And we're starting to see the benefits from restructuring activities and other cost containment actions we took in the first half. With non-GAAP operating expenses declining approximately 11% quarter over quarter on a comparable basis. Combined with the higher sales and stronger gross margins, overall profitability grew by 31% year over year with an adjusted EBITDA of $30 million in the second quarter. For the first half, we've delivered $39 million of adjusted EBITDA almost double the $20 million achieved in the first half of 2019.

Like many companies, the majority of our employees continue to work very effectively from home, and we have started to slowly phase in back to the office with a small percentage of employees in certain locations. We've maintained extensive employee engagement and have great examples of initiatives by Ribbon employees to support the local community. Our customers continue to see elevated traffic levels related to work from home. Driving network capacity augmentation, and continued focus on transitioning legacy networks to IP.

Customers are prioritizing solutions certainty and speed of deployment over evaluating new technologies. In some regions such as India and Japan, they remain logistical challenges that have slowed down certain types of projects and delayed new product testing and certification. But overall our engagement level with customers has increased and is very similar to pre-COVID levels, and visibility in their business has improved, and we currently have no significant supply chain restrictions. Lower travel and marketing activities contributed to our lower operating expenses in 2020.

We have quite a few notable customer accomplishments in the second quarter. On the 5G front, we were very excited to announce the Bharti Airtel went live with a new IP MPLS network utilizing our Neptune platform with a specific focus on readying their network for 5G services. We have a great partnership with Airtel, and this deployment of thousands of network elements is a great affirmation of the differentiation designed into our packet optical portfolio.

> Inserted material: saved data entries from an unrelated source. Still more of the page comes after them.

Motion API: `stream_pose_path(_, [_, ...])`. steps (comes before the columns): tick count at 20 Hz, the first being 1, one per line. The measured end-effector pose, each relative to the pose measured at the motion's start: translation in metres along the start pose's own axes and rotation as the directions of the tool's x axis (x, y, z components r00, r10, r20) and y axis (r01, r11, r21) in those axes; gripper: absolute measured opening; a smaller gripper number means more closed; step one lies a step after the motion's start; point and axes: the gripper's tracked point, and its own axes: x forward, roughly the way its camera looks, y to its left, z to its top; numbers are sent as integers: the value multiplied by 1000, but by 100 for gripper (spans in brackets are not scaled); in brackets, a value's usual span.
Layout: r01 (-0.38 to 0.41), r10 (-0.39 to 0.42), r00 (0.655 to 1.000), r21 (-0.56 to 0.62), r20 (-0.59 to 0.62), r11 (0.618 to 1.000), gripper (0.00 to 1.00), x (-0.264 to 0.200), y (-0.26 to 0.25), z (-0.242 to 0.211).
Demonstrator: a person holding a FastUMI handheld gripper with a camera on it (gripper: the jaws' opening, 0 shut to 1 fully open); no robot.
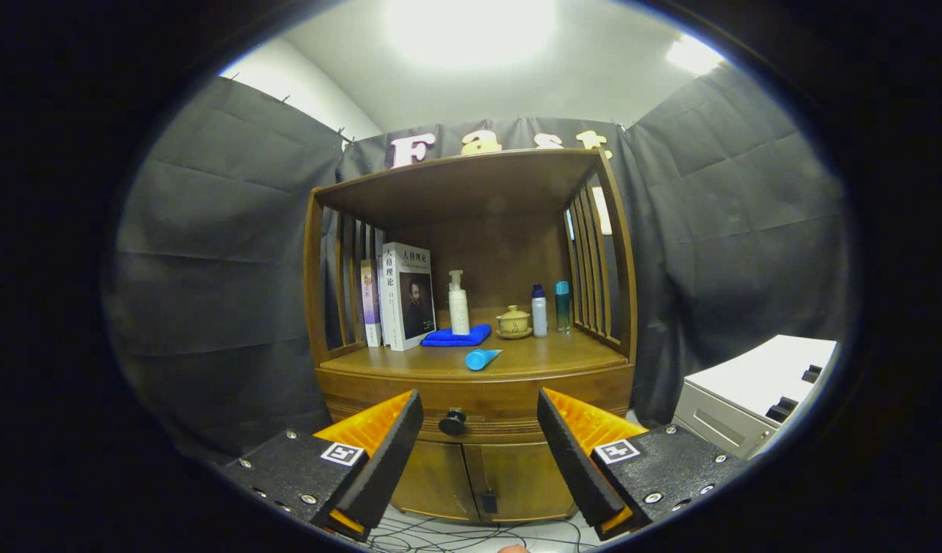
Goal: Pull open the drawer, take out the items inside it, and place them on the countertop above the cabinet.
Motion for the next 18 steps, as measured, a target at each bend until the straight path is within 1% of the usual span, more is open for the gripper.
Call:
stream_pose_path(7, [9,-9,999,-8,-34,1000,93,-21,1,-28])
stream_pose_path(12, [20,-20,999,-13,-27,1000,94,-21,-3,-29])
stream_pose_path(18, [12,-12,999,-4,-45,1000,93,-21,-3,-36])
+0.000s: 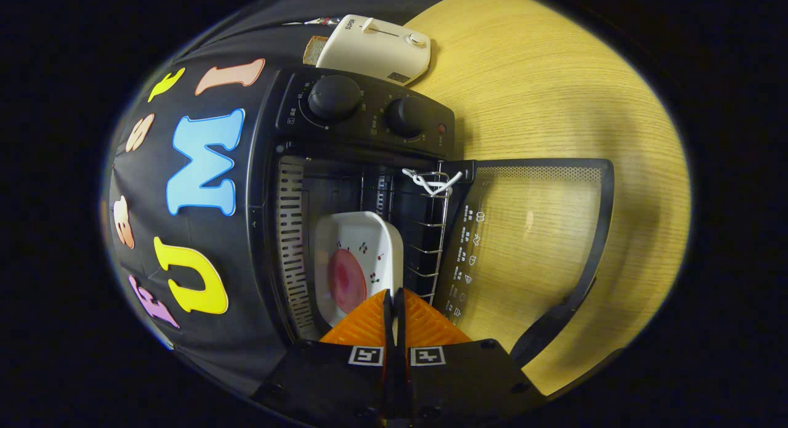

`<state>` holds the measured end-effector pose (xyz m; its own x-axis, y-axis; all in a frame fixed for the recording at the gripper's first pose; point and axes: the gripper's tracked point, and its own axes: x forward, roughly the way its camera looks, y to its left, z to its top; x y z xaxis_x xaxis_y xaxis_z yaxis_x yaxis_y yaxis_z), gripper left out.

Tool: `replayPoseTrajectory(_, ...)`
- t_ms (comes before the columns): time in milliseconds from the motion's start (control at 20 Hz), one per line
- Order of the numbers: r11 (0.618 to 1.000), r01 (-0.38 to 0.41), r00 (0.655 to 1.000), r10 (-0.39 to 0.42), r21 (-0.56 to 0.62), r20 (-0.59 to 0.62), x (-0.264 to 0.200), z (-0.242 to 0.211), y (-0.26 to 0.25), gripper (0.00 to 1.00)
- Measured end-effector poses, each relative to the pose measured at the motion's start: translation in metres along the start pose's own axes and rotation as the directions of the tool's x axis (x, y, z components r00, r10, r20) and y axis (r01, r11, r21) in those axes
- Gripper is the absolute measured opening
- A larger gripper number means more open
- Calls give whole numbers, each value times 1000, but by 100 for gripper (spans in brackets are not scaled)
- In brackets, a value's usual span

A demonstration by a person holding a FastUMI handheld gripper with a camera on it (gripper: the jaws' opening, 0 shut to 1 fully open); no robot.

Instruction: Open the toaster oven, put the food inside, and close the toaster oven door.

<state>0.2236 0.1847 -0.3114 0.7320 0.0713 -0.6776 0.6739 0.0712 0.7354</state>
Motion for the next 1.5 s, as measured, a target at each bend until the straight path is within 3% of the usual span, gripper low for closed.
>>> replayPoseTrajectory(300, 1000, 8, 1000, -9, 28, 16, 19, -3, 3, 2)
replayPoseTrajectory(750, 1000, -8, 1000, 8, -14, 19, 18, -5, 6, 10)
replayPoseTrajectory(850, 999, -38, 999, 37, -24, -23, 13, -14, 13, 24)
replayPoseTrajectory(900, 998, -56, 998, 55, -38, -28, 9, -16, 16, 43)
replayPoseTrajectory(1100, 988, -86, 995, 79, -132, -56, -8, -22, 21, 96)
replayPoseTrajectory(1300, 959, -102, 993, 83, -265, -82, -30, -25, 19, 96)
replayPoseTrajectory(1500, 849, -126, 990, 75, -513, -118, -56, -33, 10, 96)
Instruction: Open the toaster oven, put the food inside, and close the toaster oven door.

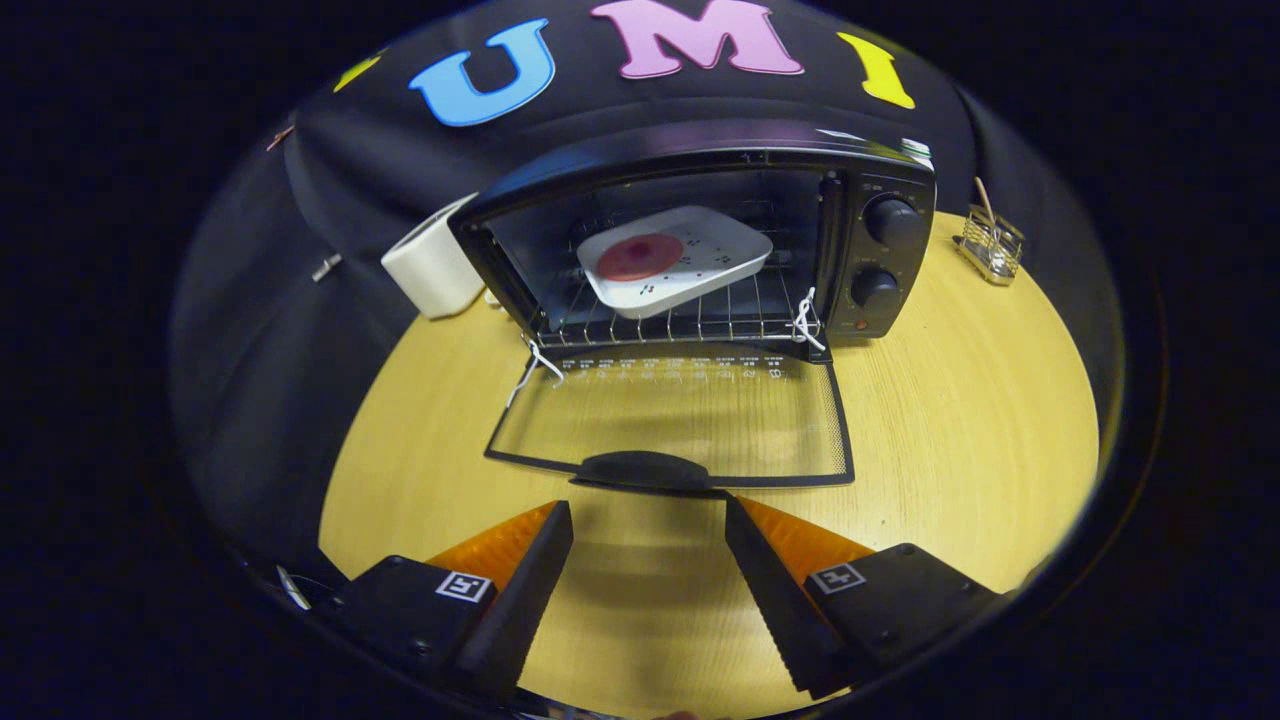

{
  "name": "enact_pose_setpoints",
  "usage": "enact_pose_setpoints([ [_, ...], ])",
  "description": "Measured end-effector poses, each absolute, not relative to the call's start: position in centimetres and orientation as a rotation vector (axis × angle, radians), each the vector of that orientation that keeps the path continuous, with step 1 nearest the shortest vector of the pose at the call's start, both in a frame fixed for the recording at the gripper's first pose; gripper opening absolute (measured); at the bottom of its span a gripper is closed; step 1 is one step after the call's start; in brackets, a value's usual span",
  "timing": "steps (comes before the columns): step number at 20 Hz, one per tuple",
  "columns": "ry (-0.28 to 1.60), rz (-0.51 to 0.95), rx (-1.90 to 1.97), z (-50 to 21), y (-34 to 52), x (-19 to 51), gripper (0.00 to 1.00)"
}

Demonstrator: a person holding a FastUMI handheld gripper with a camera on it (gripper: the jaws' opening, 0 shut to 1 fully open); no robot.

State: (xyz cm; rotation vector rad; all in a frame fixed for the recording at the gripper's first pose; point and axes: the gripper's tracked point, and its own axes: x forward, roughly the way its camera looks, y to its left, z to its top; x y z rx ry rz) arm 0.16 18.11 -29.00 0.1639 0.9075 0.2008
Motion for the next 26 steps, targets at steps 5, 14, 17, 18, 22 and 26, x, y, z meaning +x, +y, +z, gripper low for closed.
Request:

Airtel is also leveraging our mobile analytics platform to further manage the performance of their network.

A little closer to home but still on the 5G theme, we had an important win with a major US mobile carrier with a new VoLTE voice transcoding platform to support both 4G AMR wideband voice codecs, and NextGen 5G Enhanced Voice Services or (EVS) codecs. This was a $10 million initial deal with deployment in the third quarter and potential for future growth. While these two wins are obviously very different, they emphasize the importance that 5G will have in network modernization, and investment going forward. Our core SBC business had a very good quarter with both Enterprise and Service Providers customers.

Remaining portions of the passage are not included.